**EXERCISE**
What is needed here is an exact printout of the data, with no pictures included.

**RECORDED DATA**
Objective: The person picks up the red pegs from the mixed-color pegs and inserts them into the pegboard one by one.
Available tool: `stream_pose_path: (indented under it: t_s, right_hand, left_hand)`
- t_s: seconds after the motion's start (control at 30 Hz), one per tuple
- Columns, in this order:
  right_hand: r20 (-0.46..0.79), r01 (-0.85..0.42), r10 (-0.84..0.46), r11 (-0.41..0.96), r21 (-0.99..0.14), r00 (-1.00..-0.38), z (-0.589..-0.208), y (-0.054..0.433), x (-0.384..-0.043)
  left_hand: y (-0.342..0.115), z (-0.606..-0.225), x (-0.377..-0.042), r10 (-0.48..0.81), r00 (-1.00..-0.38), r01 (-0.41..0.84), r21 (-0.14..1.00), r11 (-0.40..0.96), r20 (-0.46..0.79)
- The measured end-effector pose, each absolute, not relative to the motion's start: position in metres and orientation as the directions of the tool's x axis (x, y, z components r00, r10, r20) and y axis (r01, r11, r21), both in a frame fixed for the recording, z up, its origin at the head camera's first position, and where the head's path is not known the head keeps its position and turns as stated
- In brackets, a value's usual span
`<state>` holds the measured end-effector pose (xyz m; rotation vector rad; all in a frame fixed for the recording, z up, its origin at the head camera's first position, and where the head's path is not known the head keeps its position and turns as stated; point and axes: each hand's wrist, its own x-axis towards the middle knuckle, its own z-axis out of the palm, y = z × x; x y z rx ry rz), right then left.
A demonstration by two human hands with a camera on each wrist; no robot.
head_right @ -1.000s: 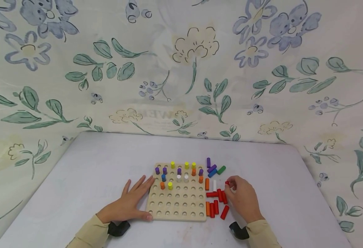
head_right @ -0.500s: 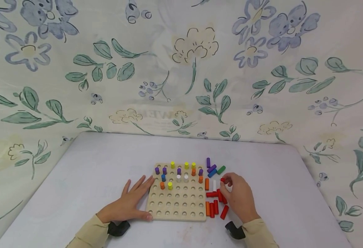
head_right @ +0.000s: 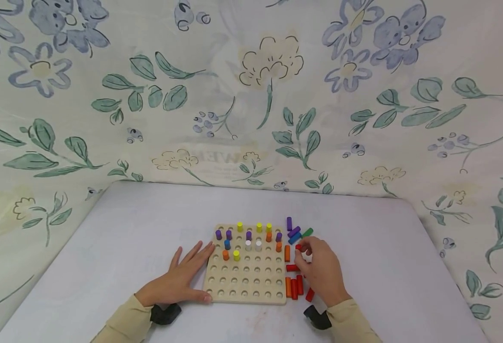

**RESPONSE FOR THIS EXERCISE**
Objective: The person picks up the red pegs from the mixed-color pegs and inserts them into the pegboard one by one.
Available tool: `stream_pose_path: (indented under it: t_s, right_hand, left_hand)`
- t_s: seconds after the motion's start (control at 30 Hz), one per tuple
- Columns, in this order:
  right_hand: r20 (-0.46..0.79), r01 (-0.85..0.42), r10 (-0.84..0.46), r11 (-0.41..0.96), r21 (-0.99..0.14), r00 (-1.00..-0.38), z (-0.589..-0.208), y (-0.054..0.433), x (-0.384..-0.043)
  left_hand: y (-0.342..0.115), z (-0.606..-0.225), x (-0.377..-0.042), r10 (-0.48..0.81), r00 (-1.00..-0.38), r01 (-0.41..0.84), r21 (-0.14..1.00), r11 (-0.40..0.96), r20 (-0.46..0.79)
- The measured end-effector pose, each absolute, not relative to the motion's start: position in metres and orientation as the directions of the tool's x axis (x, y, z components r00, r10, r20) and y axis (r01, r11, r21), both in a frame fixed for the recording, z up, its origin at the head camera's first position, and where the head's path is not known the head keeps its position and turns as stated
- In brackets, a value's usual span
`<state>` holds the measured end-effector pose (xyz m; rotation vector rad; all in a frame fixed for the recording, z up, its origin at the head camera's first position, and where the head's path is not known the head keeps its position and turns as stated; point and axes: each hand's wrist, its own x-axis towards the middle knuckle, its own z-axis out of the palm, y = z × x; x y z rx ry rz), right then left.
A demonstration by two human hands with a camera on each wrist; no robot.
head_right @ -1.000s: 
head_right @ -0.500s: 
head_right @ +0.000s: 

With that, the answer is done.